Specifically, informed consent laws in the United States in general provide very little incentive for prescribing physicians to disclose information regarding alternative treatment options that might lie outside of their particular medical community’s recognized forms of treatment, and courts in turn provide very little legal recourse for patients or their legal surrogates deprived of such material information. This lack of legal recourse is even more pronounced for mental health patients deprived of material information regarding alternative treatment options to psychotropic medication, where a mental health patient would presumably also face the near-insurmountable burden of proving that any harm was caused by the medications given without true informed consent, and not by the underlying mental health disorder.

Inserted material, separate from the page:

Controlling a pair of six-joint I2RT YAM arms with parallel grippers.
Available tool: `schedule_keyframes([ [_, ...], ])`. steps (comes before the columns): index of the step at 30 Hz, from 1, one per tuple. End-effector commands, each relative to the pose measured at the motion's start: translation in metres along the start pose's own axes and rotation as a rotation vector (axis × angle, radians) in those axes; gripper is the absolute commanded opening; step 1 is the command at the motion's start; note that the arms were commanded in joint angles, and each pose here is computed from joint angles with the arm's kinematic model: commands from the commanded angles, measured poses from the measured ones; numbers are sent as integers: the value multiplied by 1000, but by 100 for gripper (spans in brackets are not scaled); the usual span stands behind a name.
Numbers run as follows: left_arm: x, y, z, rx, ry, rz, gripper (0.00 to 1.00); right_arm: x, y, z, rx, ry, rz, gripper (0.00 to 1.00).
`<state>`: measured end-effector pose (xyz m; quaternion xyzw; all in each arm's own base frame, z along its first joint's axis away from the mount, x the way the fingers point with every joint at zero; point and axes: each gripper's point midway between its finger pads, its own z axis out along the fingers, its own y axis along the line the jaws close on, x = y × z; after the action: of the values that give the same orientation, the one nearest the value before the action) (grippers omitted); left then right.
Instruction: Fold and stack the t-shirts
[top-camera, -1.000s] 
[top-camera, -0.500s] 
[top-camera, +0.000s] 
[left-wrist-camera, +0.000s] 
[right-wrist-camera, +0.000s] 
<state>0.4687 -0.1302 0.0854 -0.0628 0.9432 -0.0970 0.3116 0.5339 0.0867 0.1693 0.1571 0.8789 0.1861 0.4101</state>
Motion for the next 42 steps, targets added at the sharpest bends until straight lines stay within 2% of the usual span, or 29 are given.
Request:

This article is the first to propose that negligence-based informed consent laws are simply unsuitable in the mental health context and should be replaced entirely by dignitary-based statutory models that would recognize a legal harm for a physician’s failure to provide mental health patients and their legal surrogates with available and material information relating to safer alternative treatments to psychotropic medication. Unless informed consent laws governing mental health care are rewritten and enforced to protect patients, and not physicians, mental health patients will likely continue to be deprived of meaningful participation in their own mental health care.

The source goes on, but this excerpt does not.